Goff states it well:
I know
there are rooms of opportunity and power—including some writers rooms—that
people like me are increasingly excluded from simply because the people in them
are petrified of saying the wrong thing in front of me or another person of
color or another woman and ending up vilified in social media or on a blog or
in a protest. So instead they surround themselves with fellow white guys. I
know this in part because in the last two weeks I have had at least two white
people I know say that family members or friends have made comments to that
effect, i.e. “I really like my black co-worker but I’m nervous about dinner
because what if things turn to politics and I say the wrong thing.”
With any person of color a potential agent of the thought
police, prudence dictates that meetings and even dinner parties by segregated.
Competence is one thing. Comfort level is quite another.
Goff points out studies suggesting that people will not socialize or work with
others if those others threaten them or pose a potential threat. It is simply
not worth the risk.
Following the logic of Goff’s argument the student
protesters on college campuses are doing damage to race relations in America.

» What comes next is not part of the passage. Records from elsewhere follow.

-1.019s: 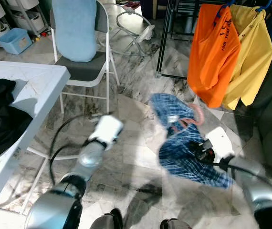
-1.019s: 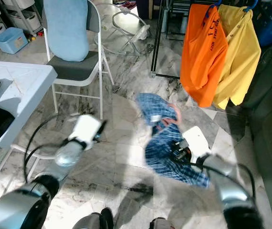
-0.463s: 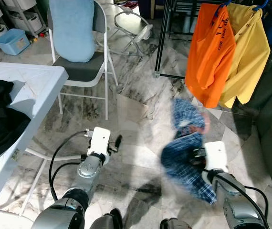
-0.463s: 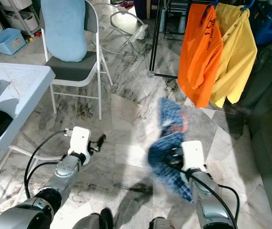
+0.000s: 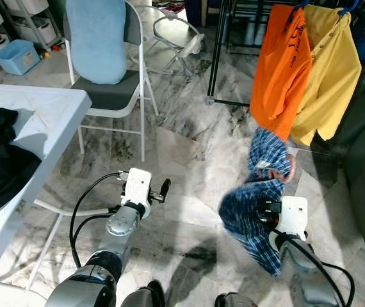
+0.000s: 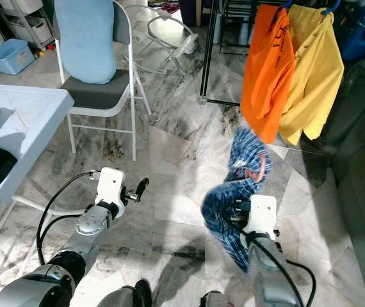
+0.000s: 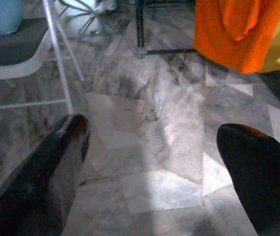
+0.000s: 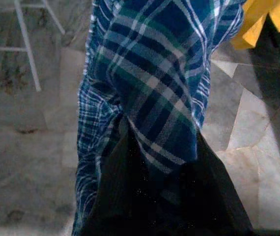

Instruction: Hang hanger

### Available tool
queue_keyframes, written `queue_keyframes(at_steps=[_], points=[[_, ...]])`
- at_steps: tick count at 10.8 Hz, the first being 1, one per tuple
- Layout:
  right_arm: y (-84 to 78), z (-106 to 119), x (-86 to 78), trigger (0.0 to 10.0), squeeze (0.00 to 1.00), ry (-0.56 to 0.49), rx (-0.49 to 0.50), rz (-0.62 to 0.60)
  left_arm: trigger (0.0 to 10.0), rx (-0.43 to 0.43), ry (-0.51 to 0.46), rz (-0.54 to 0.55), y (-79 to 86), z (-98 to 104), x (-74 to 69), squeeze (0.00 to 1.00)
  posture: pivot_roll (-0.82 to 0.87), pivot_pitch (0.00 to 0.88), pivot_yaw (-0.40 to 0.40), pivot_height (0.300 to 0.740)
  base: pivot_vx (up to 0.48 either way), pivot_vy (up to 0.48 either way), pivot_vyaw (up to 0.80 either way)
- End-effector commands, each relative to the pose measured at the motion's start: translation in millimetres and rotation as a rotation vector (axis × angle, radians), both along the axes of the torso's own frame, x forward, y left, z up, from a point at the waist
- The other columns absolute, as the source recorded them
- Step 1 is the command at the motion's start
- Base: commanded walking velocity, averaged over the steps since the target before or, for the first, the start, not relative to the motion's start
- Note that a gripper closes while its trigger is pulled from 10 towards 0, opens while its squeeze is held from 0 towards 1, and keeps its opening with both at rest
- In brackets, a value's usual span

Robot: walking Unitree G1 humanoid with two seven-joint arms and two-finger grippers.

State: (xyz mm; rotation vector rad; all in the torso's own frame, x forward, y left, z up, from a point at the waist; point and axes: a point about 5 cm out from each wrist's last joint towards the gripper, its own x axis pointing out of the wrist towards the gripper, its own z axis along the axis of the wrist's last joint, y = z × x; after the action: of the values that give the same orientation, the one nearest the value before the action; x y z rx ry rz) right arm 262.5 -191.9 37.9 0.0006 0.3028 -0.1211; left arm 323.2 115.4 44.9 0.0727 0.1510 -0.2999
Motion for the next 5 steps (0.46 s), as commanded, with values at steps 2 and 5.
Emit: queue_keyframes(at_steps=[2, 5], points=[[1.9, 4.8, 1.8, 10.0, 0.0, -0.033, -0.057, -0.032, 10.0, -0.019, 0.016, -0.007, -0.5, -3.6, -3.3, 0.0, -0.28, 0.097, 0.074, 0.74, 0.353, 0.0, 0.0], [6.4, 4.9, 6.6, 10.0, 0.0, -0.039, -0.124, 0.0, 10.0, -0.04, 0.021, -0.048, -12.0, -2.8, -3.8, 0.0, -0.29, 0.083, 0.075, 0.74, 0.441, 0.0, 0.0]])
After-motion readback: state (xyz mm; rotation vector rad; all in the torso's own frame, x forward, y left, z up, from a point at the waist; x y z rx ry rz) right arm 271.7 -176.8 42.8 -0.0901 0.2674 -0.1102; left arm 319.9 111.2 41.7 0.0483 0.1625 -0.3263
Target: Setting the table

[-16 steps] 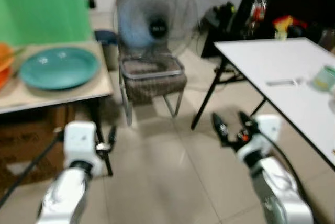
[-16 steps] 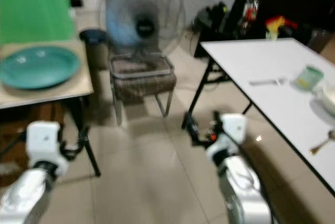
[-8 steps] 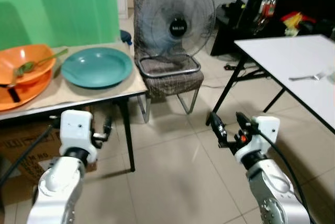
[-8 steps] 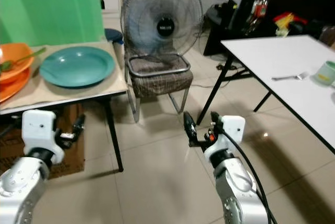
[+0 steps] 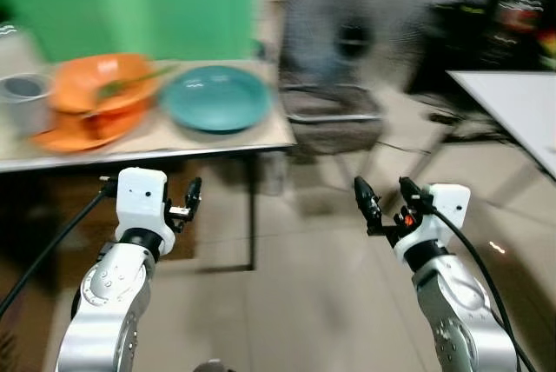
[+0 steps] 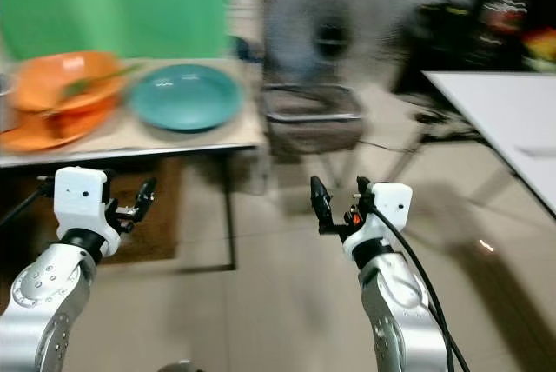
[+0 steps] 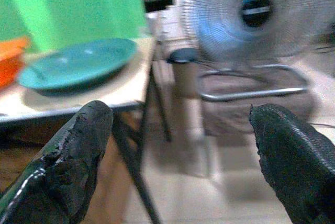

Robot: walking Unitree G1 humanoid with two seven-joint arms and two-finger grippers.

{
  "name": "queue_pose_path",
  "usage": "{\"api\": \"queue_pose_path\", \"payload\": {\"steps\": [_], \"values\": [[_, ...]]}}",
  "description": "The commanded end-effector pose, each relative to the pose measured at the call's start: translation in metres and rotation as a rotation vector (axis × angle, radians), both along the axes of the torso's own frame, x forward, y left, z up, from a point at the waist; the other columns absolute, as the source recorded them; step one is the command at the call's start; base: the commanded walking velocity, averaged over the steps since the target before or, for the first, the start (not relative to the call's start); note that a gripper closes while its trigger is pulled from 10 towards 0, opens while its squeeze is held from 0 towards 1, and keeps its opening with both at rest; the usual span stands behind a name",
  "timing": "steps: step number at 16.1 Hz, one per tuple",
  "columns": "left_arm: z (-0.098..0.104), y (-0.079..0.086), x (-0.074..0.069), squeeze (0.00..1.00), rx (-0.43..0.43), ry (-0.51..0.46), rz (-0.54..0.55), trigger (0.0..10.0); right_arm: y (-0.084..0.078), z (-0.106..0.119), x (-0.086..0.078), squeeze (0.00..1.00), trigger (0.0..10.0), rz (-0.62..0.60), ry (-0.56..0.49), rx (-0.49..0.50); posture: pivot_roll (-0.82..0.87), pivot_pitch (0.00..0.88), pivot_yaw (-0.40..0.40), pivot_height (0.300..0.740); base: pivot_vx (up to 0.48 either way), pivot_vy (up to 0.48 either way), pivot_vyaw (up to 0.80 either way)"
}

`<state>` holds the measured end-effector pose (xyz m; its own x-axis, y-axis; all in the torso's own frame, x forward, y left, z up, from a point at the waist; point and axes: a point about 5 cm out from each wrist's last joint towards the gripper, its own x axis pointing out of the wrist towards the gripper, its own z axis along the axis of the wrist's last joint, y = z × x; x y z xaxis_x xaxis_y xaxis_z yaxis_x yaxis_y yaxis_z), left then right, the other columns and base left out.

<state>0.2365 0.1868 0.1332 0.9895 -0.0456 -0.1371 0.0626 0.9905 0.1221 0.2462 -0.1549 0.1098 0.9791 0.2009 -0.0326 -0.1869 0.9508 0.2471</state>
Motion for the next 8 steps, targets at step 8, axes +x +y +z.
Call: {"api": "queue_pose_path", "payload": {"steps": [8], "values": [[-0.002, -0.006, -0.002, 0.00, 0.026, 0.011, -0.042, 10.0, -0.007, 0.004, 0.012, 0.00, 10.0, 0.044, -0.024, -0.045, 0.04, 0.000, -0.076, 0.740, 0.247, 0.000, 0.20]]}}
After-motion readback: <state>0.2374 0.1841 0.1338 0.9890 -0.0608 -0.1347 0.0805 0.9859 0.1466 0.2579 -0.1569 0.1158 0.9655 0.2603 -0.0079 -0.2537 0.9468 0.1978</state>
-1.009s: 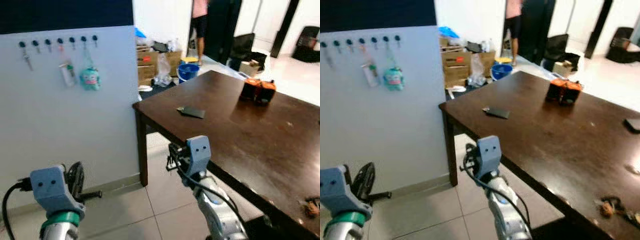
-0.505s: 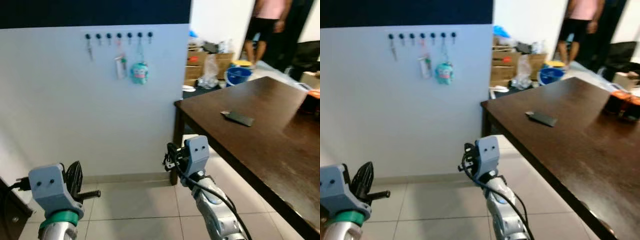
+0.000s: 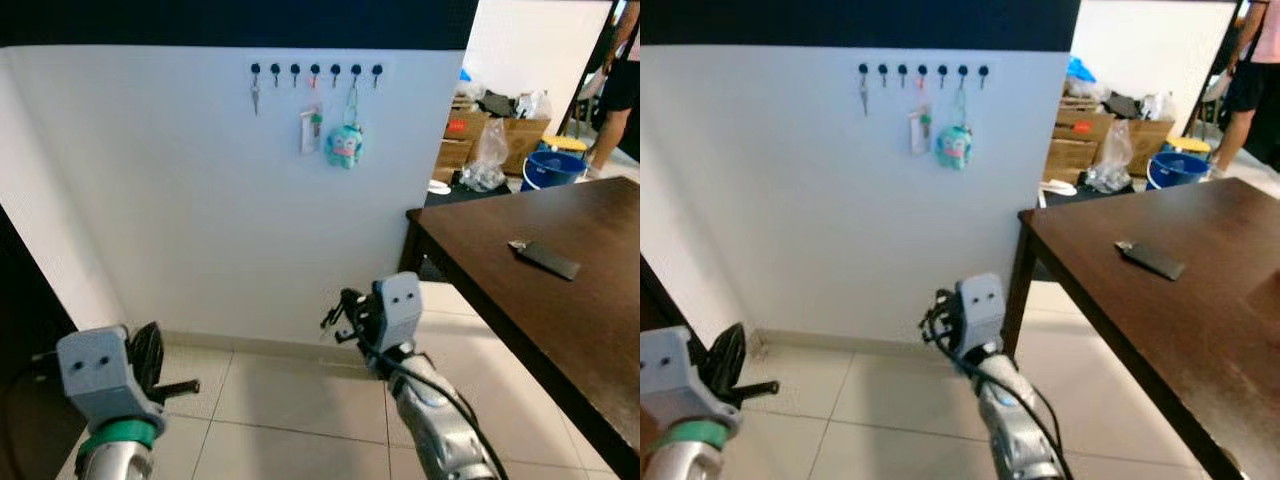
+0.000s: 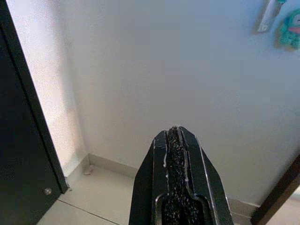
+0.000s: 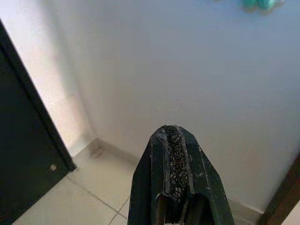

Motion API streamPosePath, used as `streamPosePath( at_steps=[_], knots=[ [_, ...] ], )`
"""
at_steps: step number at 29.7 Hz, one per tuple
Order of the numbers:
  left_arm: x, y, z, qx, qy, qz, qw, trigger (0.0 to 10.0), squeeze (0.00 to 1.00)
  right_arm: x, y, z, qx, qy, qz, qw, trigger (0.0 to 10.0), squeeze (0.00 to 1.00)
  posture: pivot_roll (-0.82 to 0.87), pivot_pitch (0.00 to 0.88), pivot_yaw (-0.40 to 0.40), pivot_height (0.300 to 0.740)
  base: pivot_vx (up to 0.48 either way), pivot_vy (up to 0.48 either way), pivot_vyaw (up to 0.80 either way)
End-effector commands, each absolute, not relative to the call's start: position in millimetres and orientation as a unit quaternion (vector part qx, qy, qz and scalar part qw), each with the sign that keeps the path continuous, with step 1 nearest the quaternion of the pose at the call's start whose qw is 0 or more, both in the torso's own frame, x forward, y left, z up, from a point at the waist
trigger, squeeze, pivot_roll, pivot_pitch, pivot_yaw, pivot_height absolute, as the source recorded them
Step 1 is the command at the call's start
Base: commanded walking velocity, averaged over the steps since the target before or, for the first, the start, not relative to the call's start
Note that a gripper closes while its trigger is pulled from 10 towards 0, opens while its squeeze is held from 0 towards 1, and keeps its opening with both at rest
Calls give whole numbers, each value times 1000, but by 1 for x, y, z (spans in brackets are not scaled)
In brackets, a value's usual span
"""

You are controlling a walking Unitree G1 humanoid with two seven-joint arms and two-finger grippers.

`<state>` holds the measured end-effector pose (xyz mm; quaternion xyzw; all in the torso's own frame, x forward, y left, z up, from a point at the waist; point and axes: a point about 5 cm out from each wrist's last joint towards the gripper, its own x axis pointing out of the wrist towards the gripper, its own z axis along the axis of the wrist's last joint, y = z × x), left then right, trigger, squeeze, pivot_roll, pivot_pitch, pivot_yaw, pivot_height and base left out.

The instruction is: Hang keys on a hook

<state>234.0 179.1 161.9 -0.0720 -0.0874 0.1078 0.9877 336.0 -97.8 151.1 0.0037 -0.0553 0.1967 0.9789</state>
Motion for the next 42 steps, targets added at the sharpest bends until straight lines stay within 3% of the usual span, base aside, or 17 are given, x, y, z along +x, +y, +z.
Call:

Even
though she manages to pay lip service to their youthful idealism, Goff
identifies the downside of racial hypersensitivity:
I think
the students at the University of Missouri are to be commended for challenging
a culture in which racial slurs had become viewed as permissible. But if the
message becomes that we are so sensitive that we are unable to have rational
conversations with those who may be well-intentioned but wrong (see Yale’s
Halloween kerfuffle or the Dartmouth library siege), the conclusion will be that
disenfranchised people of color are no longer worth including in any
conversation that matters.
Said racial slurs at Missouri were not by an identified person or persons, and so are hearsay. To the best of my knowledge.
ReplyDeleteIn Goff's case, one must take time to get to know a person, be comfortable with them, and establish trust between the two. If either is hypersensitive, expressed as "spring-loaded to the pissed-off position",there is no chance of becoming comfortable or developing trust.